Turnaround is fair play. That’s what it seems like when the champions of psychodynamic models like Jonathan Shedler caricature their CBT counterparts. As I’m no more in their offices as they are in mine, I don’t really know what they do or don’t do in their interventions, but I glean. I don’t glean that my CBT colleagues use workbooks like cookbooks, offering rote interventions that they either memorize or read from a sheet. Nor do I think that most CBT therapists interrupt when a client is speaking of family of origin material; that they scoff at such unstructured navel-gazing and inform clients that exploring the past is a waste of time. Many believe in a structured approach, one that mimics a teaching paradigm to some extent: passing out information worksheets, assigning homework…educating. I recall working in an agency that made copious use of defense analysis worksheets. Clients were meant to read along in a group or in one-on-one meetings, examples of typical defense mechanisms matched to illustrative phrases. They were meant to reflect and say, “I think I do that”, and so on, presumably so they’d learn to not exercise those habits in the future. I’d give lectures to groups on defense mechanisms, codependency—a host of topics I liked expounding upon—delivered bullet-point style, to individuals who appeared to lap up didactic material, to learn if not wholly integrate into their minds, because the learning they need isn’t academic. It simply isn’t.

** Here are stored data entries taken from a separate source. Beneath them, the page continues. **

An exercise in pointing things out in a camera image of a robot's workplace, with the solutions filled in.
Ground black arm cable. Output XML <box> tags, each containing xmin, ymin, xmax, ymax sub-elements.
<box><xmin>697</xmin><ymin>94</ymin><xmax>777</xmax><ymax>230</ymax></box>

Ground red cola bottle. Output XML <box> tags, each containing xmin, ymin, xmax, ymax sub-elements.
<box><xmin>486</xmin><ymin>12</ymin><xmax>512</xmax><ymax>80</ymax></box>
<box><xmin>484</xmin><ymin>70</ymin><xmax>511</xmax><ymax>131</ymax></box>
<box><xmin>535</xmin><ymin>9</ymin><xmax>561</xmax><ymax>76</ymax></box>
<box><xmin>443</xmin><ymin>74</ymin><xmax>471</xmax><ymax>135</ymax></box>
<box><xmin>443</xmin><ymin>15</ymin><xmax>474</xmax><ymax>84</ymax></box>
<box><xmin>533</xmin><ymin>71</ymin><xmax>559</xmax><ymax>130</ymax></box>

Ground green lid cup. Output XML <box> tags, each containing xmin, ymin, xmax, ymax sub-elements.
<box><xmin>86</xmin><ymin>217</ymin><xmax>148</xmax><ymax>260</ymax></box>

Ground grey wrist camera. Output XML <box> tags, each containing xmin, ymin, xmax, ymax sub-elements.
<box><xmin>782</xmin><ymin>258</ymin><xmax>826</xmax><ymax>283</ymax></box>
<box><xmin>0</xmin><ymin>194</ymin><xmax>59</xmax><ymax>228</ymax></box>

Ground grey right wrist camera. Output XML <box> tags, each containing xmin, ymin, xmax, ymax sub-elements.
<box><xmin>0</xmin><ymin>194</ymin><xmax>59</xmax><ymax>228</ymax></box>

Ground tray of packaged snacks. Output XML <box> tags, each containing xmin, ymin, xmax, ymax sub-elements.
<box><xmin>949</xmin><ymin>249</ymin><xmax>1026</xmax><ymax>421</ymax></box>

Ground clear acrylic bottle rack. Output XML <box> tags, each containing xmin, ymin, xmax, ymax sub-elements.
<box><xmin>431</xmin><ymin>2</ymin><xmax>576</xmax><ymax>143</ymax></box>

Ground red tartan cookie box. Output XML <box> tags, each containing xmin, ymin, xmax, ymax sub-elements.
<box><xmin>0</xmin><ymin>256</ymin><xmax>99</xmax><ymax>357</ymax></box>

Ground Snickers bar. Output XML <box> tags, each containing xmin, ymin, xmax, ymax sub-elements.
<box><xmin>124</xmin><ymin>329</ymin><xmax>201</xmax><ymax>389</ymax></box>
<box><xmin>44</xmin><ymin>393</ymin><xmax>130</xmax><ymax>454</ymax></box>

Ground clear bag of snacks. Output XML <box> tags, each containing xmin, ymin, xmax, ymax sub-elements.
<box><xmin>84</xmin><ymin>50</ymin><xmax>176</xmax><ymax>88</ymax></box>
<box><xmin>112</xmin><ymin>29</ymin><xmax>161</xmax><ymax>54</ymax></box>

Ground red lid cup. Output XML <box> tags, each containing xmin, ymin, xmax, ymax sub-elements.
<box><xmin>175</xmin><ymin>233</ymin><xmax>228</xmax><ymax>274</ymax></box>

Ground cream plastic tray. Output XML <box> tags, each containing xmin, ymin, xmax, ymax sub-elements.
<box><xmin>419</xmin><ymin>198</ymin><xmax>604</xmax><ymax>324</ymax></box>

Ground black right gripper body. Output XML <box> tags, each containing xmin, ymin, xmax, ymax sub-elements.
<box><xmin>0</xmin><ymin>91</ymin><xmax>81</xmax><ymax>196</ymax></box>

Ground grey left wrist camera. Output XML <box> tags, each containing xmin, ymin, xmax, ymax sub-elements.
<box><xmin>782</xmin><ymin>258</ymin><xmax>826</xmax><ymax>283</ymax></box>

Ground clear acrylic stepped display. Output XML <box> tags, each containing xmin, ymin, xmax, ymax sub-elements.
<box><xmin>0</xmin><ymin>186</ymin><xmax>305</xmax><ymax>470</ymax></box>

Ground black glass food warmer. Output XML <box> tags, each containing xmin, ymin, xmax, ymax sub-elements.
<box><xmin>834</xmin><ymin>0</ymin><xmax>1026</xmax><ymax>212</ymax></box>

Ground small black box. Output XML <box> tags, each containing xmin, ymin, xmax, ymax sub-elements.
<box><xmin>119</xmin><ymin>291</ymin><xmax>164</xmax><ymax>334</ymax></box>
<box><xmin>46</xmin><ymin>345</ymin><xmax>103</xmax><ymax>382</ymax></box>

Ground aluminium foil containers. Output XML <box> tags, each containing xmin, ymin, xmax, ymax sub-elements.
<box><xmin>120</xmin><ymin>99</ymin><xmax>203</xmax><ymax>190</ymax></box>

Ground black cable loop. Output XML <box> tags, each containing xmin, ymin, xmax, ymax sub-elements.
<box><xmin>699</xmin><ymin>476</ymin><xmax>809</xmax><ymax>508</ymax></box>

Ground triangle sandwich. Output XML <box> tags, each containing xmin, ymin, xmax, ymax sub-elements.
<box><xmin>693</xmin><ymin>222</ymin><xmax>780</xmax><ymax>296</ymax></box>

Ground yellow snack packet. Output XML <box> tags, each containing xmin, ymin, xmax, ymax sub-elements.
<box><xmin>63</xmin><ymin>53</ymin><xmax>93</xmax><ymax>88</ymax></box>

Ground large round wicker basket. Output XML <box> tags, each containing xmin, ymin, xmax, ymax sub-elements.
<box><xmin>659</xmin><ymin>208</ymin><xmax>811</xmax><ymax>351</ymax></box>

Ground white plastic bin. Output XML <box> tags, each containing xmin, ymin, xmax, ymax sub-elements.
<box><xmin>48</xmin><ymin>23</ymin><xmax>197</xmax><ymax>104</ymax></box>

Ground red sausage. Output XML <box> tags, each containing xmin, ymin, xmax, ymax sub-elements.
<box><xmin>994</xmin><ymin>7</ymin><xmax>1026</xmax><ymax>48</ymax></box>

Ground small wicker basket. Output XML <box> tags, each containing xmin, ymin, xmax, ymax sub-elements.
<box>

Anyway, the promulgaters of structured approaches think it necessary to, as they sometimes put it, set the limb (with information) before they encourage the broken patient to walk (meaning, explore). It was/is a catchy turn of phrase and powerful use of metaphor, only it doesn’t really work. The mind isn’t like a limb.
But ultimately, it doesn’t matter, this debate between proponents of CBT versus the range of psychoanalytically-derived therapies. It doesn’t matter because the establishment that drives mental health treatment has made its choice, based upon economics (the supposition that CBT is a more cost-effective approach), but justified publicly by invoking evidence-based research. Meanwhile, adherents of psychodynamic models ever hold space for a deeper, longer-lasting, sometimes abstruse and painful descent. Students of these models are on the workplace fringe unless working independently. They sometimes meet, in apparent secrecy, in ‘forums’ in hospital basements, Saturday morning church halls, to discuss their older theories like freemasons keeping one step ahead of orthodoxy. Analyst Wilfrid Bion wrote half a century ago that the role of the mental health provider was to be a container for the pathological patient who attacks his or her mind, and to operate without memory or desire so that an unfettered examination of projections and introjections can occur. His approach wouldn’t fly in most mental health agencies, psychiatrist offices today. He ethos is going to sound a lot different on a treatment plan than, say, “Client will use tools to reduce behavior X over the ensuing 90 days”, or “Take 30mgs of Effexor each day”.
The Bion line wouldn’t go on a treatment plan. It would scarcely enter a ‘team’ meeting, or a consult with a fellow professional. And it’s not because professionals don’t think there’s value in the approach of analysts like Wilfrid Bion or his latter day followers. That’s why the debate doesn’t matter, because it’s not really about which approach is better, but rather which approach is more plainly understood; about what can be quantified, studied, measured, published and disseminated widely so that insurance companies, program clinical directors, and possibly consumers—all looking to varying degrees for ‘evidence’ of what works or doesn’t work—can point to something tangible and say, “hey, this looks like it has substance to it.” It’s about what’s utilitarian, more readily conveyed across channels, such that teamwork, professional fusion—that popular if suspect notion of ‘being on the same page’—can transpire.
When I was a clinical supervisor in a mental health agency, back in the day, I used to assuage interns with non-conformist leanings that the external voices of what is evidence-based are not ‘in the room’ with them (though some try to be or think they are ‘in the room’). This ambiguous freedom comes with responsibility, to decide what’s right for a patient, which often means what ‘feels’ right for a patient, when in the dense meaning of a therapeutic moment. Those patients, the consumers of mental health services, rely upon a sage and flexible approach, and they stand to lose if providers simply conform to that which is prescribed. The notion of ‘what works’ in mental health is quasi scientific, semi-observable; the phenomena of desired outcomes in mental health tend to be thinly defined, and observable only over short durations, which doesn’t speak to the lasting and unknown changes that the consumer seeks.